• _The task_
What is the number of lines in the data that include the string "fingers"? Give it by itself.

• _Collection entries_
________________________

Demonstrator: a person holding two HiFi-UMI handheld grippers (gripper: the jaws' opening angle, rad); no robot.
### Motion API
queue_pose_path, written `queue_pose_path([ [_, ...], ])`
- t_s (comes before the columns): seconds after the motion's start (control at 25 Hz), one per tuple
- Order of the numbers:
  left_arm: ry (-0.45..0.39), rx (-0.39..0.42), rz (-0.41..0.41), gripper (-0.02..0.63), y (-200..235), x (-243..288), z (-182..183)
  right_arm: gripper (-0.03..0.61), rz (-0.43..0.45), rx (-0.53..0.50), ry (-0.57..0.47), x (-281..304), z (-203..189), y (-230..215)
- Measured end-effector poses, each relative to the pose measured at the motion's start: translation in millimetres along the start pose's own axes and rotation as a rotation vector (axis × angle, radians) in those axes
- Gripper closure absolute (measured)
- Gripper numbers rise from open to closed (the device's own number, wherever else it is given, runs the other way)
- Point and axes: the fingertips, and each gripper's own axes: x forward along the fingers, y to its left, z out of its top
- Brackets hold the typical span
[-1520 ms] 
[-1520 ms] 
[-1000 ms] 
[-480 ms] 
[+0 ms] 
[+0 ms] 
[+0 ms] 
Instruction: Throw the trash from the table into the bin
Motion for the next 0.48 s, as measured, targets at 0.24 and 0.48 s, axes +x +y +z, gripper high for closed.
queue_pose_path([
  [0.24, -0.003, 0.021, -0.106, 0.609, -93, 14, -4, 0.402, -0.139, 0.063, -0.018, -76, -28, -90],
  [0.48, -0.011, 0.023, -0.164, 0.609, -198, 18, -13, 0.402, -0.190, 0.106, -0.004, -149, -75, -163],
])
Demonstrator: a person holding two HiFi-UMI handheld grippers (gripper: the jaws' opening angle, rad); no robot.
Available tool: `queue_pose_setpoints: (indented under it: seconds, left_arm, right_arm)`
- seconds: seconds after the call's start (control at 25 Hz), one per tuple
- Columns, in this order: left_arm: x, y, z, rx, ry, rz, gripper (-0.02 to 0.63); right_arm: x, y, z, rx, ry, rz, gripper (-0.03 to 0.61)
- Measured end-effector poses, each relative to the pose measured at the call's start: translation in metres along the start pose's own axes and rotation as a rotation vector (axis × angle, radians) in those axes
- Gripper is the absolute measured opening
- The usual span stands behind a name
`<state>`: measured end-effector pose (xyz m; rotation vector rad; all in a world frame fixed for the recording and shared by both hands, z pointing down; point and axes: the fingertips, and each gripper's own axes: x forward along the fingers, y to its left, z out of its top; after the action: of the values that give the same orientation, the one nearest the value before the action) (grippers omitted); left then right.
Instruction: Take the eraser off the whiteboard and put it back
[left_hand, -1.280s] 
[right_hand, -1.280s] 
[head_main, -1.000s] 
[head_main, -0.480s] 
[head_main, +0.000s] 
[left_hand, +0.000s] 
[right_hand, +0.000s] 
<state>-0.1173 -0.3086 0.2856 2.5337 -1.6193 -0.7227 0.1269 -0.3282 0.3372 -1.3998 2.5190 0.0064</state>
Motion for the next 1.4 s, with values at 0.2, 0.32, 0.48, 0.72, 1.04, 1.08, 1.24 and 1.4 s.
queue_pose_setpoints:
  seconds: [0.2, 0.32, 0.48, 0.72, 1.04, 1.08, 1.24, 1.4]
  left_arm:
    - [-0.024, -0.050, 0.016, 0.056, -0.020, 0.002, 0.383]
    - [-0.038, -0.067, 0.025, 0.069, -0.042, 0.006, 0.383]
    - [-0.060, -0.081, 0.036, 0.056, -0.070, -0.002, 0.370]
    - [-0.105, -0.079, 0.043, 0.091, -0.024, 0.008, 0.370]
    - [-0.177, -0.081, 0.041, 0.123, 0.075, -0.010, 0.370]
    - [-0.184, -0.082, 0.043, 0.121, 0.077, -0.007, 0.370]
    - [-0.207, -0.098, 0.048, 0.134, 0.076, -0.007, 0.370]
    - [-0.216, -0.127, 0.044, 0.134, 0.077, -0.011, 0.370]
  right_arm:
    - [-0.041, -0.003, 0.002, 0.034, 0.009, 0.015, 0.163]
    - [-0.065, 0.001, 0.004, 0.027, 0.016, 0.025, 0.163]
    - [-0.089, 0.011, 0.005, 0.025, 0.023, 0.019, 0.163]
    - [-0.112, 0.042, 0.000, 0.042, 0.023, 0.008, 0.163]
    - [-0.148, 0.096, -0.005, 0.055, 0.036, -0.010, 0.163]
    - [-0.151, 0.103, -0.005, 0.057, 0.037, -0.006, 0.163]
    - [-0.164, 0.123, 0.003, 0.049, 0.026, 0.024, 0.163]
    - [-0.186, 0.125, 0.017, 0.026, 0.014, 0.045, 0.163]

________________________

• _Solution to this task_
2